* [BRIEF]
Your answer must consist of exactly the lines below, starting with the line with "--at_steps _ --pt" and going on through the line with "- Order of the", and nothing else.

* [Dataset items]
..........
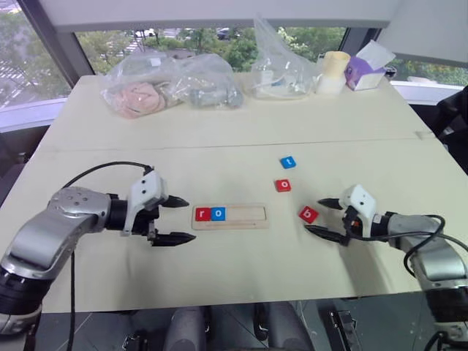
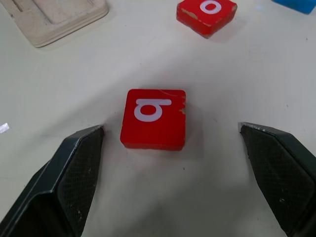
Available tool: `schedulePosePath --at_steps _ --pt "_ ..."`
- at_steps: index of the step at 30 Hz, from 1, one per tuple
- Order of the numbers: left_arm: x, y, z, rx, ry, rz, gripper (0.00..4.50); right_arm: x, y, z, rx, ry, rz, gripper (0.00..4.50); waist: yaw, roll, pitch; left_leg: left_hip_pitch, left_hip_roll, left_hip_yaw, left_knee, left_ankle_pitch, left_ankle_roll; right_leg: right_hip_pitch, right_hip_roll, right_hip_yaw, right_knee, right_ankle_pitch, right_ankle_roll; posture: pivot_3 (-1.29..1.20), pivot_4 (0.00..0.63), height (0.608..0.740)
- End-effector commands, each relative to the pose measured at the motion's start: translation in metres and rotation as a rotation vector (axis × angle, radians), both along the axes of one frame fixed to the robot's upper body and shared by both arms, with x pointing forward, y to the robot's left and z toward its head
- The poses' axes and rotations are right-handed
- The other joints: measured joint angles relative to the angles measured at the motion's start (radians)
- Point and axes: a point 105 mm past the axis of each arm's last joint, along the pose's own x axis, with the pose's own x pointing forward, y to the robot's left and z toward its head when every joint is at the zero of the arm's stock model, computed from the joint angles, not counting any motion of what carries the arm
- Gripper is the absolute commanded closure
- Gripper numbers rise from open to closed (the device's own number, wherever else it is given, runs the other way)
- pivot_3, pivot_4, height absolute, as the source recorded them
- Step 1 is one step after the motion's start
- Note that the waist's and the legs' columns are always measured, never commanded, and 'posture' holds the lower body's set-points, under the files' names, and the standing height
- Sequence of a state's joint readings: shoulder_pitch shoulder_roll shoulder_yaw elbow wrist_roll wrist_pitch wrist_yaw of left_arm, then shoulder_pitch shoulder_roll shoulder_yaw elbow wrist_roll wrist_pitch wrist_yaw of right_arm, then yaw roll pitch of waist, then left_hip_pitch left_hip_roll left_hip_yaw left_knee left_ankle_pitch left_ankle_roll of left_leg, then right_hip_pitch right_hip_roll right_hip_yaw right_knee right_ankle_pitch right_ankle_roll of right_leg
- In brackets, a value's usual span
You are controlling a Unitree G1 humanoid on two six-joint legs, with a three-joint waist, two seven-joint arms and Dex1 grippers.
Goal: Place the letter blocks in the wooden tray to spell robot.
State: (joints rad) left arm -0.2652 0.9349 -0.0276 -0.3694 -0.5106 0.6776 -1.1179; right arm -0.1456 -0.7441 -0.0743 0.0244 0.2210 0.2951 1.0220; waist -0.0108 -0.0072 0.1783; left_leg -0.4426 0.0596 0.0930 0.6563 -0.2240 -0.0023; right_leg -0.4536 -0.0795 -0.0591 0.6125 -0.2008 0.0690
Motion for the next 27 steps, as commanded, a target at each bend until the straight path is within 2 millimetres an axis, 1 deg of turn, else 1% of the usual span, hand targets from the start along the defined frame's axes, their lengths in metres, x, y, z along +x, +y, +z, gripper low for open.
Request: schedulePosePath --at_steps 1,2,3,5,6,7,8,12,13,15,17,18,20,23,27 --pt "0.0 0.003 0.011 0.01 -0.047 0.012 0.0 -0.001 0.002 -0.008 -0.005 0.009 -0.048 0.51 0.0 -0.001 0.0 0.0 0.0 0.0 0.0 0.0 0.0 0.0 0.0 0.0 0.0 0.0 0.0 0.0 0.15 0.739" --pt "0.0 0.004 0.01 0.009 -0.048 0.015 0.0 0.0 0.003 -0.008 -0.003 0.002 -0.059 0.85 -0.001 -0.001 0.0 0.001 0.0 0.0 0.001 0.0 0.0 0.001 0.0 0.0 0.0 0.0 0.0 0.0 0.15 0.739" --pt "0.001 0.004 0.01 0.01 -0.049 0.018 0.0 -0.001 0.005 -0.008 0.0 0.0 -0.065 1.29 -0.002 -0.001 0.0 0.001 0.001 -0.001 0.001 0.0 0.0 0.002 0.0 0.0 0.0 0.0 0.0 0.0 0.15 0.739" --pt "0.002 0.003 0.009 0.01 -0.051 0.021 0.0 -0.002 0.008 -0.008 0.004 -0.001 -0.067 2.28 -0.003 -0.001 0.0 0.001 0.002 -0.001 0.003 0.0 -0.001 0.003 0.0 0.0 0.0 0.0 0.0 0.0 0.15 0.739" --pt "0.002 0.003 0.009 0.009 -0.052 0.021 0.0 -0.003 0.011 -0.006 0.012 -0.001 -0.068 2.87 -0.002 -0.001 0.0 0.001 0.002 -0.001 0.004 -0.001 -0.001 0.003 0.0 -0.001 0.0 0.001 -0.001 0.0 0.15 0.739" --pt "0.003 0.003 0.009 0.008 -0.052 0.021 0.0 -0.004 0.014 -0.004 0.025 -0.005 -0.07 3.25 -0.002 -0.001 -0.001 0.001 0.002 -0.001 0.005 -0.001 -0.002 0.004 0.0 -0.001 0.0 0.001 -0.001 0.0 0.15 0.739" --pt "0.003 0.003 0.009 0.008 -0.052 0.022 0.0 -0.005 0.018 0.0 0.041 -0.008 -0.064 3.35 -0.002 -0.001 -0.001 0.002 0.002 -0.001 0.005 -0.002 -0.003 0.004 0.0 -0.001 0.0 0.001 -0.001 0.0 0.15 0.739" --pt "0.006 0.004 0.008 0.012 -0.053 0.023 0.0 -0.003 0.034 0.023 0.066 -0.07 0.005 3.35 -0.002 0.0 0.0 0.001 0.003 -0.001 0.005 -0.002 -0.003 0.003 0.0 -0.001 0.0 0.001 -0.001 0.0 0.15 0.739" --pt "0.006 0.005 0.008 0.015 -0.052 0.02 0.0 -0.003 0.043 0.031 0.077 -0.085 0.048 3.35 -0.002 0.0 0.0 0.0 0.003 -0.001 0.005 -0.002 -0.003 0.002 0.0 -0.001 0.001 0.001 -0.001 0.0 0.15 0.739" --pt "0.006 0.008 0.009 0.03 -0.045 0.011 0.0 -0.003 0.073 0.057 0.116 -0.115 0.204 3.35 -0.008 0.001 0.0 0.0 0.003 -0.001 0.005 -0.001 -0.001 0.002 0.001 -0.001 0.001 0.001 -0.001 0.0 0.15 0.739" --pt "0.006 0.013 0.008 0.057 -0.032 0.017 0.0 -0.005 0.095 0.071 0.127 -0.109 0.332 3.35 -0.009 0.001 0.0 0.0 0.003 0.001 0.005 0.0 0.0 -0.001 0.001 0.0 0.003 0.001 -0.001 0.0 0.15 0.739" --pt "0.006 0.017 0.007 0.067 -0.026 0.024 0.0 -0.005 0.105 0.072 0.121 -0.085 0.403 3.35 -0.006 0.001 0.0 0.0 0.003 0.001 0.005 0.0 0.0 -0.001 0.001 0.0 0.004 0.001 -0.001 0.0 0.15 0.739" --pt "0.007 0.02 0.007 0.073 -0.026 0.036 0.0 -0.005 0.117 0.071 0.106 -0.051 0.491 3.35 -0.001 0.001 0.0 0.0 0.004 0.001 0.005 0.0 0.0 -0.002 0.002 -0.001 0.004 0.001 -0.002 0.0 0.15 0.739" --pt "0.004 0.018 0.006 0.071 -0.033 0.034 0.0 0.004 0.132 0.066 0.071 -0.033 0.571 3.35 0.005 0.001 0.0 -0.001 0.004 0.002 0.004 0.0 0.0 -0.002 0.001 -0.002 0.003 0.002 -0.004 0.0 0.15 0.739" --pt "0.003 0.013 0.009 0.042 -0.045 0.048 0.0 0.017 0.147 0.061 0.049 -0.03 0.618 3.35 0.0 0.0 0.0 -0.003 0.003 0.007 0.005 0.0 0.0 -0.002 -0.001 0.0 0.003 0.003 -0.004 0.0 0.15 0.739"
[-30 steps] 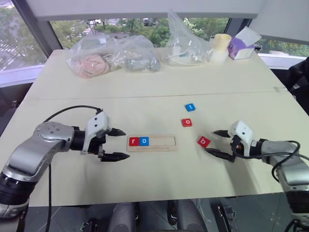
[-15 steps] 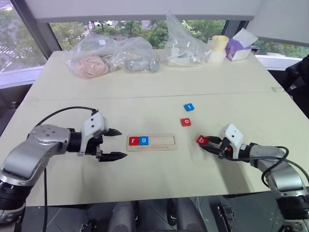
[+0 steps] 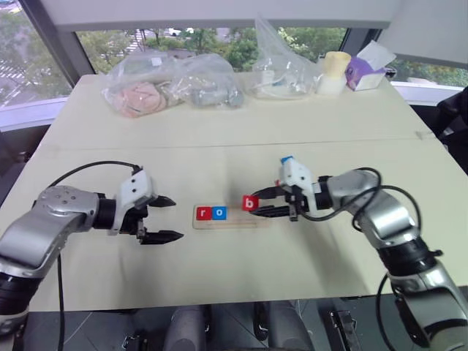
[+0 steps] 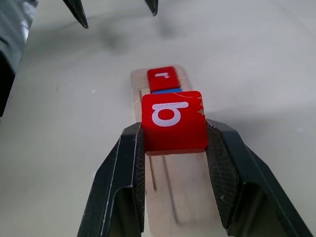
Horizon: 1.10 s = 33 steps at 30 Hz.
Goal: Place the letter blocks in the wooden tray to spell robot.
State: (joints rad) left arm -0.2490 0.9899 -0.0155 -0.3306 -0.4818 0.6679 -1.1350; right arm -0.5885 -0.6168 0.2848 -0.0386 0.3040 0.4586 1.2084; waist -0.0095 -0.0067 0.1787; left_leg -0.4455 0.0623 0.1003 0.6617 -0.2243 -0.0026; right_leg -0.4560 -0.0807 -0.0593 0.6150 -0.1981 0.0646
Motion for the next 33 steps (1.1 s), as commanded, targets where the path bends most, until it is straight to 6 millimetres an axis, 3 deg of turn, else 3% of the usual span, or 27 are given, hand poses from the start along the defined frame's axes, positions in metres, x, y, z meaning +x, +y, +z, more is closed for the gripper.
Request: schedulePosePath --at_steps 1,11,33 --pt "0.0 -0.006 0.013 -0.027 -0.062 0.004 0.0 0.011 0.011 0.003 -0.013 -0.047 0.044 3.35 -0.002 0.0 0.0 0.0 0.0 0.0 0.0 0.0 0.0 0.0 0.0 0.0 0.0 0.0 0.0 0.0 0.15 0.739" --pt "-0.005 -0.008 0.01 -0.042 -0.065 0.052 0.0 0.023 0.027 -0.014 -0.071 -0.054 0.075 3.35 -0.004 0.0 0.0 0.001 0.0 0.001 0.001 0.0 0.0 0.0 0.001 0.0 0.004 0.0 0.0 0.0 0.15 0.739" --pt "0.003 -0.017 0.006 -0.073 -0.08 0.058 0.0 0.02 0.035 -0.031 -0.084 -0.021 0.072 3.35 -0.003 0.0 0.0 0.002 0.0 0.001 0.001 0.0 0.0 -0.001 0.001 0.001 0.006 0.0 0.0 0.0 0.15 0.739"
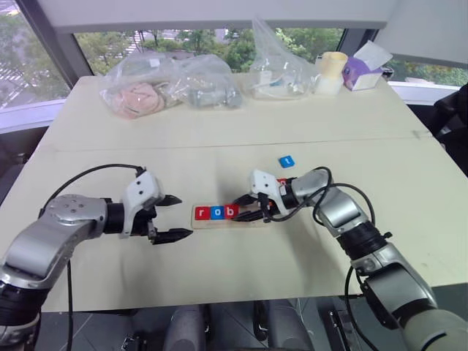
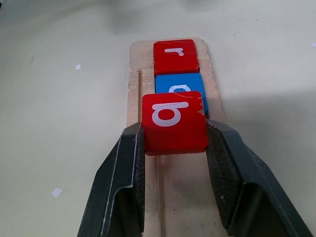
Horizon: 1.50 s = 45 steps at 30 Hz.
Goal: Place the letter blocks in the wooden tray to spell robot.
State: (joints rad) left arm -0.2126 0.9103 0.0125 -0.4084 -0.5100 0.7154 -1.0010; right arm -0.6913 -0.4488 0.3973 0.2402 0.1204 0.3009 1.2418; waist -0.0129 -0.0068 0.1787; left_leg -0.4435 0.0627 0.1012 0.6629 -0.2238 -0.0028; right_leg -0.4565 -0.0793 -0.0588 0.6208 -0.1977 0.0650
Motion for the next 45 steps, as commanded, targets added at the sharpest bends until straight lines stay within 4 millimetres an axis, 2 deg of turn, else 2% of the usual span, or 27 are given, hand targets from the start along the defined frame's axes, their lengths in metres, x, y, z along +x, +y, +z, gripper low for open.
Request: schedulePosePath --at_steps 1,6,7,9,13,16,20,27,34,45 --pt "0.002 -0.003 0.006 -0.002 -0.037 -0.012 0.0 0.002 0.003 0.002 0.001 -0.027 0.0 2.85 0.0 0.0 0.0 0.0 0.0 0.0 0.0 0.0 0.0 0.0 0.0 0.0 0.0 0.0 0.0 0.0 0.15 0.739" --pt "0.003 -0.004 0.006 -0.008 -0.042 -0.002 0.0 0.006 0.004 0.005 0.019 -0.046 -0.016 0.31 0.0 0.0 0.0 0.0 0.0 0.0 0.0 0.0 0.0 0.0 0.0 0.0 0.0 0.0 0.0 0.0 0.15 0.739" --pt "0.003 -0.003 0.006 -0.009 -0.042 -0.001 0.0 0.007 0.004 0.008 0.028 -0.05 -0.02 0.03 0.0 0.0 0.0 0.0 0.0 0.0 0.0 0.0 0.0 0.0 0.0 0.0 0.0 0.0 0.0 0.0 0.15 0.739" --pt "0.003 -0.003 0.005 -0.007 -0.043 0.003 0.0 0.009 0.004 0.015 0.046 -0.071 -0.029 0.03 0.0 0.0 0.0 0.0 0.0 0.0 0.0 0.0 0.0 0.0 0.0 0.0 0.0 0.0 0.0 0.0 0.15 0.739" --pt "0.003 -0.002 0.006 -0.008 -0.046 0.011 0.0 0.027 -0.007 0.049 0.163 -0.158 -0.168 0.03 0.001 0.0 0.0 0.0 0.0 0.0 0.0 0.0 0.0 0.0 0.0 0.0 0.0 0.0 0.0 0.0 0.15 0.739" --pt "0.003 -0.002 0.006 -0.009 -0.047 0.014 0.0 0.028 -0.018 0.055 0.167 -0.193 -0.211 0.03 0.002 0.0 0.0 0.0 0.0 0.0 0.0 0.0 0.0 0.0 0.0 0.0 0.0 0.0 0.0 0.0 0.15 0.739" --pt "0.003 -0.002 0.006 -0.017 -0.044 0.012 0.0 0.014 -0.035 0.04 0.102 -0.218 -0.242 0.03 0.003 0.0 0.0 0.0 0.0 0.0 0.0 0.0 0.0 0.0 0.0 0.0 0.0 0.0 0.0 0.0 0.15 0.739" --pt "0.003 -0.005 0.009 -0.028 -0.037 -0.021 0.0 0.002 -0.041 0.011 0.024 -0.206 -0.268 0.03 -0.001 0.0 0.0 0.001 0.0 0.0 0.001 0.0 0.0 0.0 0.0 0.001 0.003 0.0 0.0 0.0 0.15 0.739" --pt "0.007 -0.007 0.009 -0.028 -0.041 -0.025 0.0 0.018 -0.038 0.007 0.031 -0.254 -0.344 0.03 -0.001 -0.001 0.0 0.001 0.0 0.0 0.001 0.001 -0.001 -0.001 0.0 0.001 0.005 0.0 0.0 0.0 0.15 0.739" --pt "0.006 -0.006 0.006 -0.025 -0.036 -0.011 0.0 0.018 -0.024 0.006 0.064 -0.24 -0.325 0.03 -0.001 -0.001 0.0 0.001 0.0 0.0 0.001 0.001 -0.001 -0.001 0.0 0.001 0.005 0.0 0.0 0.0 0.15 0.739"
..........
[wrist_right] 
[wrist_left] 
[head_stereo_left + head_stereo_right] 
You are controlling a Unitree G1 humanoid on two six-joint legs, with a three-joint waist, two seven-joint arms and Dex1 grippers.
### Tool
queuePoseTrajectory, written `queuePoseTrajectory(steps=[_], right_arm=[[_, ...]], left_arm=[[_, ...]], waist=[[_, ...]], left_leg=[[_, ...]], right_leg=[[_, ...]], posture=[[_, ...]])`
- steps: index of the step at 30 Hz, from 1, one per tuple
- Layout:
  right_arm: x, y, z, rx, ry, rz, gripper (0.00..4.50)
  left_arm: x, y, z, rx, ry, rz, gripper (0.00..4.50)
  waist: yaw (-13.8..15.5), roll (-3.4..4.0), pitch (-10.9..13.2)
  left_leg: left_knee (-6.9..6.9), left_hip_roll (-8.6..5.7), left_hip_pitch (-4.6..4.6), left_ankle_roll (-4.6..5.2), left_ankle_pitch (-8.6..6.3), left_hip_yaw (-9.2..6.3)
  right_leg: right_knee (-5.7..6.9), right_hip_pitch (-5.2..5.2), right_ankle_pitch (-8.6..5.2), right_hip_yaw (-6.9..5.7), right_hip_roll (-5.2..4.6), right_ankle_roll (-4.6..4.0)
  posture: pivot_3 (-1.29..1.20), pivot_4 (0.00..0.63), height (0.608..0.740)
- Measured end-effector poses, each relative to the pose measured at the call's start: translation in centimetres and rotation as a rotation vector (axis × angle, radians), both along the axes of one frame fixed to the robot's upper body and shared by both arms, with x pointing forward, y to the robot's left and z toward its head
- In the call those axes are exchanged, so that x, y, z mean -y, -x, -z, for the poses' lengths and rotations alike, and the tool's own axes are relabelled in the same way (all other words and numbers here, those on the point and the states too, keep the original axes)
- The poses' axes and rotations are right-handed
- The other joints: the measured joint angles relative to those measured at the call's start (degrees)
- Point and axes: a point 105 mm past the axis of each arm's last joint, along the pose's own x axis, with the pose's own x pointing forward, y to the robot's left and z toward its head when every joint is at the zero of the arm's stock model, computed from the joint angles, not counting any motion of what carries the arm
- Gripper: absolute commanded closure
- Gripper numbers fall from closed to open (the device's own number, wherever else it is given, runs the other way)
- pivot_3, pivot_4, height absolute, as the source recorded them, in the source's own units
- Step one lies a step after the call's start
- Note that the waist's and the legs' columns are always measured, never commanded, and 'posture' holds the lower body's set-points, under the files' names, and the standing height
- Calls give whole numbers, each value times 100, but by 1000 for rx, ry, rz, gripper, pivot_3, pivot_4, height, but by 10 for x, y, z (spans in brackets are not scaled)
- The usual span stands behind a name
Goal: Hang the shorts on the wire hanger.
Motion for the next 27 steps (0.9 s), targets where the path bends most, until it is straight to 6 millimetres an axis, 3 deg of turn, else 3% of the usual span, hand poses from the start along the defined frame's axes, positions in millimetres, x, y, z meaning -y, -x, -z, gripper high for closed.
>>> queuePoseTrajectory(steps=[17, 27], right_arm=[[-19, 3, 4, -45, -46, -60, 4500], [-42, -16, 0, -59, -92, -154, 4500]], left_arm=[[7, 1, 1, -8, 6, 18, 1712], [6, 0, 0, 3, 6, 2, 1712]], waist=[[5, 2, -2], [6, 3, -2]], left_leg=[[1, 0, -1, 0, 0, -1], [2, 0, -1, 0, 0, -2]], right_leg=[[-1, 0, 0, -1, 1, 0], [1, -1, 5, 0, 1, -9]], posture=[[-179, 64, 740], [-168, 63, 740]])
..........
* [OUTPUT FOR THIS TASK]
Available tool: `schedulePosePath --at_steps _ --pt "_ ..."`
- at_steps: index of the step at 30 Hz, from 1, one per tuple
- Order of the numbers: left_arm: x, y, z, rx, ry, rz, gripper (0.00..4.50); right_arm: x, y, z, rx, ry, rz, gripper (0.00..4.50); waist: yaw, roll, pitch; left_leg: left_hip_pitch, left_hip_roll, left_hip_yaw, left_knee, left_ankle_pitch, left_ankle_roll; right_leg: right_hip_pitch, right_hip_roll, right_hip_yaw, right_knee, right_ankle_pitch, right_ankle_roll; posture: pivot_3 (-1.29..1.20), pivot_4 (0.00..0.63), height (0.608..0.740)

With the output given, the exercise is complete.